# [What is required]
Go through the records below and report each line with "from" in it.
------------------------------------------------------------------------
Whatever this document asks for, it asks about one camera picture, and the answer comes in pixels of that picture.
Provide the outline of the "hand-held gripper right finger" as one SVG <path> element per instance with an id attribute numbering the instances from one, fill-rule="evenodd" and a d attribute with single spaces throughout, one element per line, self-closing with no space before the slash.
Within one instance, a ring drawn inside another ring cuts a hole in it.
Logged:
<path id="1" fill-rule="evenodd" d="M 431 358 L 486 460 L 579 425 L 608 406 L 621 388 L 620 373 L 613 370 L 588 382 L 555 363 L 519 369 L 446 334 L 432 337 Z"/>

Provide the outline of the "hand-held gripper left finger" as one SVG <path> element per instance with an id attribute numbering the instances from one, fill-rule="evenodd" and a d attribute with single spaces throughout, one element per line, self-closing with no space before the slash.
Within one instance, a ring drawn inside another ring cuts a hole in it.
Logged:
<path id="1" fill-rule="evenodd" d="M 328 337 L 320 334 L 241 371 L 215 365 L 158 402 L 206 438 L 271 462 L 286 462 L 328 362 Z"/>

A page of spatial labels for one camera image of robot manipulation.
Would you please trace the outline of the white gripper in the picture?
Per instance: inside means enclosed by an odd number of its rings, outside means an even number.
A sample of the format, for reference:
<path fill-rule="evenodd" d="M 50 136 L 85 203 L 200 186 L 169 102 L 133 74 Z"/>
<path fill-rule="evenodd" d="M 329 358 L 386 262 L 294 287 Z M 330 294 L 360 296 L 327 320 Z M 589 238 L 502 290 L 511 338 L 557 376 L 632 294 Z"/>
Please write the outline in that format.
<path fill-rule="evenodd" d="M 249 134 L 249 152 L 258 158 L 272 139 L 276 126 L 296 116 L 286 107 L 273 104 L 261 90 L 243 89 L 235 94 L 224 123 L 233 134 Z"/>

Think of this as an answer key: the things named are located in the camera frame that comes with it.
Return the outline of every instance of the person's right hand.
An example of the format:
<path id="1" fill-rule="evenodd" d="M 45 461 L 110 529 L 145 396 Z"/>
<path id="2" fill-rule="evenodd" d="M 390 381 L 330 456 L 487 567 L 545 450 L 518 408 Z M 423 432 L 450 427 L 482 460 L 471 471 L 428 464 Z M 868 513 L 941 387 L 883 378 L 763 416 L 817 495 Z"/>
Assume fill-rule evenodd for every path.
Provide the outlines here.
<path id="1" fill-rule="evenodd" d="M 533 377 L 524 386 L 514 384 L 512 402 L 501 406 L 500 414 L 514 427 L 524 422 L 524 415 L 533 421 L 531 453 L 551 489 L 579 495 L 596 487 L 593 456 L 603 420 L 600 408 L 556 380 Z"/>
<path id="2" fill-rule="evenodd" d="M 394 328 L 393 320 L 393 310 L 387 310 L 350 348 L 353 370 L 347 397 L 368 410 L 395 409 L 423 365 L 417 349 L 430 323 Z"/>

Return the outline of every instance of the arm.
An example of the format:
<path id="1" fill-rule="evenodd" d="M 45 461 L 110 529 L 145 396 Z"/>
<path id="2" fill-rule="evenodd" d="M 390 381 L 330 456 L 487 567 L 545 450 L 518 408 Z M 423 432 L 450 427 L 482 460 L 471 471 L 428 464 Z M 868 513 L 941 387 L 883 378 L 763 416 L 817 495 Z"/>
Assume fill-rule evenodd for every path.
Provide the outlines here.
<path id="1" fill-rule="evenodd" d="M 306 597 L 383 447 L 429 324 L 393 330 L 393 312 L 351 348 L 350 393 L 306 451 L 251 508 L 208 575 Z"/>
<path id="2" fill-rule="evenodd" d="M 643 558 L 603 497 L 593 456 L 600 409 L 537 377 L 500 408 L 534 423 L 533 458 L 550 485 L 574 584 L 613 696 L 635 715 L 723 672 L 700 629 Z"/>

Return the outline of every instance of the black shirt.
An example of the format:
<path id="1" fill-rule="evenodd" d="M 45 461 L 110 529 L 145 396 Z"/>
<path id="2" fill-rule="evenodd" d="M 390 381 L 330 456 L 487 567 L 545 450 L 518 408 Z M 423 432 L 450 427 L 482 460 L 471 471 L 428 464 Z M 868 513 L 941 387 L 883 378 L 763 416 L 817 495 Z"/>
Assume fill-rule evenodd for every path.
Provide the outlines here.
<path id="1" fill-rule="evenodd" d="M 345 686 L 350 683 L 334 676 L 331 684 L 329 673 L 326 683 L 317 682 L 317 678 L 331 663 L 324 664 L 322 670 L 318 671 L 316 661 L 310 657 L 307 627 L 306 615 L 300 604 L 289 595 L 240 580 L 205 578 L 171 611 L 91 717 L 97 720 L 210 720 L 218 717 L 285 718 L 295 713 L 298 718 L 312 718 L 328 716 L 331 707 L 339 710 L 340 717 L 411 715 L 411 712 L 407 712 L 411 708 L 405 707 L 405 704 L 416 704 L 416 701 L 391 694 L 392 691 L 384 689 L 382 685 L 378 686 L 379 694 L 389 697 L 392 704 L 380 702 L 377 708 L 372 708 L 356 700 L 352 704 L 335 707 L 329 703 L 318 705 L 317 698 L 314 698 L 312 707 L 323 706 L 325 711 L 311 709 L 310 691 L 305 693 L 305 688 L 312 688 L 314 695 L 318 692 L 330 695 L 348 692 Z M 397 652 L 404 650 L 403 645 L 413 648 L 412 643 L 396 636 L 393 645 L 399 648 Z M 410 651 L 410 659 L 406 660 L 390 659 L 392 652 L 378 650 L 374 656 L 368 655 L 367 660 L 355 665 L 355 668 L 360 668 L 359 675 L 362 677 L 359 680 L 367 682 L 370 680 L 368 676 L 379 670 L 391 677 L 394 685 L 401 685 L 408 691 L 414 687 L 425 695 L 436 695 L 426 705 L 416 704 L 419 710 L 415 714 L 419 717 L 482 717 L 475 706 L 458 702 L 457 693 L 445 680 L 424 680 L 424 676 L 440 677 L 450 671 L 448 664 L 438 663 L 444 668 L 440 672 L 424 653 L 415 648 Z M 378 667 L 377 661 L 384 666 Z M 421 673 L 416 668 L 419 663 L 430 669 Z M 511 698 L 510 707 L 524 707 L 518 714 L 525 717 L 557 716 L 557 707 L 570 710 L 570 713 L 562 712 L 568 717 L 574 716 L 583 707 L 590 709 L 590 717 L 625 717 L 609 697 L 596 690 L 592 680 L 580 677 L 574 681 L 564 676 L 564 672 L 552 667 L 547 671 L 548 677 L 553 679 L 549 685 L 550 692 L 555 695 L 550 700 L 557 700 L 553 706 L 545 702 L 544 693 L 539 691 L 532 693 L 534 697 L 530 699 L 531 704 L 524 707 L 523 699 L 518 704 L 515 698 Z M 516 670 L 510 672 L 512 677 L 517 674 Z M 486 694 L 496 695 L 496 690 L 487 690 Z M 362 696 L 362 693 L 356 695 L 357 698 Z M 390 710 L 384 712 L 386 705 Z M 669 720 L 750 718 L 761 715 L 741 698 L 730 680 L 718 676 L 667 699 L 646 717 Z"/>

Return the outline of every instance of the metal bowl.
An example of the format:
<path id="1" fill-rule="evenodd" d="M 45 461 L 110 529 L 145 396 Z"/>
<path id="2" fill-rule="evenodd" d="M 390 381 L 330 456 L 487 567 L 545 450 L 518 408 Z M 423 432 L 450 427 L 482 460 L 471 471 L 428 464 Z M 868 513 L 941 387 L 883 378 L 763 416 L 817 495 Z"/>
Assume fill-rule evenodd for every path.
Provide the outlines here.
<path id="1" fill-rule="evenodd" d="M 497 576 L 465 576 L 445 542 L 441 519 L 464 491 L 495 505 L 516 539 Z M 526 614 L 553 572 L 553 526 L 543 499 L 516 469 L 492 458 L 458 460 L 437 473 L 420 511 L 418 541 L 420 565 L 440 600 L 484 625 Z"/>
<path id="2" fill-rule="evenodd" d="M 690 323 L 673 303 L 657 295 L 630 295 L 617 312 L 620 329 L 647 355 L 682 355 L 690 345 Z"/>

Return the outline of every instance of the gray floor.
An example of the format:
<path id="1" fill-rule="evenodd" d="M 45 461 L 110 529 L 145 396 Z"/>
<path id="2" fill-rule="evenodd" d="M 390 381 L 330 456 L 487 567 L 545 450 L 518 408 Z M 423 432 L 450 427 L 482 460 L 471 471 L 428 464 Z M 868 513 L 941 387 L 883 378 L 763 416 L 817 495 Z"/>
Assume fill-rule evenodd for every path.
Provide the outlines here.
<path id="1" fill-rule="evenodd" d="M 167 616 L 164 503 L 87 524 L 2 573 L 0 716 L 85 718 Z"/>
------------------------------------------------------------------------
# [Result]
Provide the outline of the "hand-held gripper right finger" as one SVG <path> element per instance with an id attribute numbering the instances from one, fill-rule="evenodd" and a d attribute with single spaces throughout, one element per line, self-closing with no space before the slash.
Provide the outline of the "hand-held gripper left finger" as one SVG <path> element per instance with an id attribute numbering the instances from one, fill-rule="evenodd" and a d attribute with single spaces throughout, one element per line, self-closing with no space before the slash.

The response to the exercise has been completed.